Discussion in 'Family, Friends and Relationships' started by Amber, Aug 10, 2011.

  1. Amber

    Amber Active Member

    Okay well my bf and I have been together 2 years. We are mostly happy. but for some reason the sex has just... stopped. We hang out all day together but never hug, kiss, or do .. anything like that. It's almost like he's just a best friend now. Whenever I talk to him about it he says "well we should go up to our room earlier then, I'm tired" or if we DO go up there "but your dad is a room away and it makes me nervous" There are a ton more excuses, but I always am like okay well lets go downstairs where there is more privacy or something like that and he always says no. Our sex life used to be really good, idk what happened. It doesn't help I have all these other guys that want to hang out with me.. and fool around. I've never cheated on my bf but he's making me feel ugly and gross by not doing anything with me, and idk what to do.
     
  2. marklondon

    marklondon Well-Known Member

    Hi Amber,

    Every relationship is different of course, but having been in this sort of situation before, what I would say is this. First, 2 years into a relationship is a normal time for this sort of thing to happen, because 18 to 24 months is around the time when the first stages of mad chemical attraction and love (butterflies in your stomach, etc) naturally tend to fade (for an introduction to this, see here and here). At that stage, it is really crucial for both people to make a decision about whether they are willing to do the work to create and maintain a lasting bond, which goes beyond that easy initial loved-up stage.

    Second, I would say that although you have tried to talk with him about it, it's really important to keep trying to find a way to communicate with him. Maybe he's having doubts, or maybe he feels pressured or worried you blame him for the difficulties the two of you have been having. Those things can all make it difficult to break out of a pattern of having no physical intimacy -- that's what happened to me. Every time my partner told me she wished I would kiss her more, it made it more difficult for me to kiss her, because I was afraid she would think I was only doing it because I thought she wanted me to! Stupid, isn't it? And destructive.

    But I think if you sit down with him, tell him your feelings fully and openly, explain that this is something you want to overcome together with him, through both of you making changes, so that you can keep building your relationship for the future, because you both love each other -- then there is no reason you can't break out of this pattern. The worst thing you can do is what I did, and my ex did -- which is to bottle up the problem and not fully communicate it, or to try to deal with it on your own, rather than the two of you as a team. In my experience, if anything will undermine a relationship, it's that.
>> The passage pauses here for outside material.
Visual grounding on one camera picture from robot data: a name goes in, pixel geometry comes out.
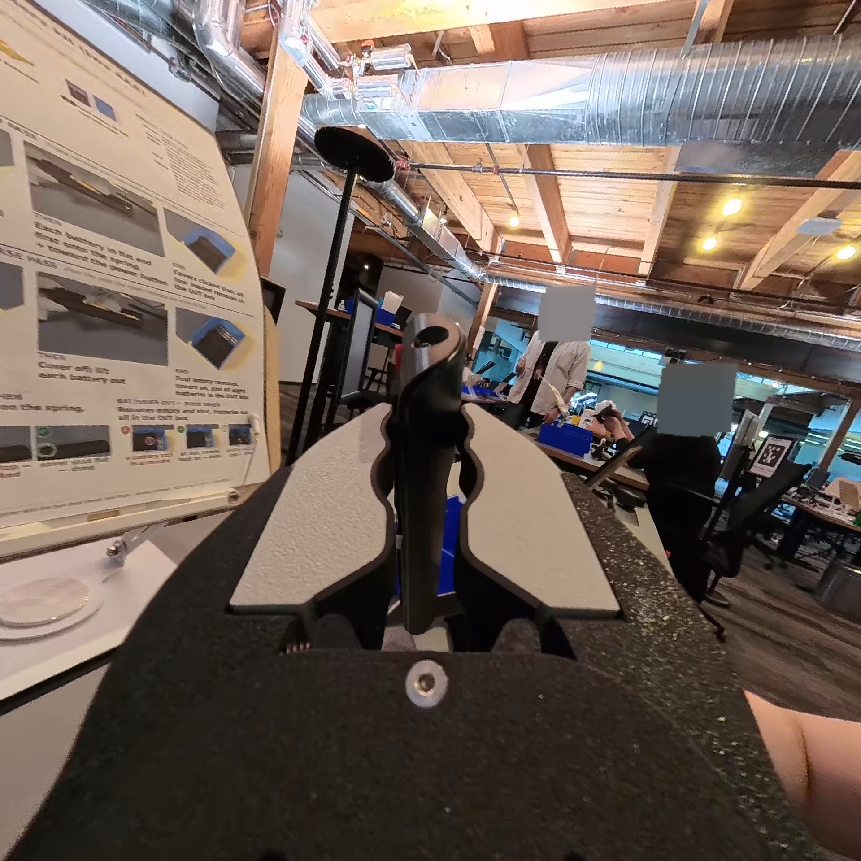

    Anyway, I don't know if that's at all helpful -- it's really just the advice I would give myself (and my ex) if I had a time machine to go back a few years... Good luck anyway.

    Mark
     
  3. Terry

    Terry Antiquities Friend Staff Alumni

    There may be an underlying problem.
    Perhaps he has an STD and doesnt want to pass it on, and anyway that would tell you he's been cheating.
    Or perhaps there is a medical problem with his libido, or problems on his mind.

    You won't know unless you tackle him head on.
    So pick a good moment and have it out with him.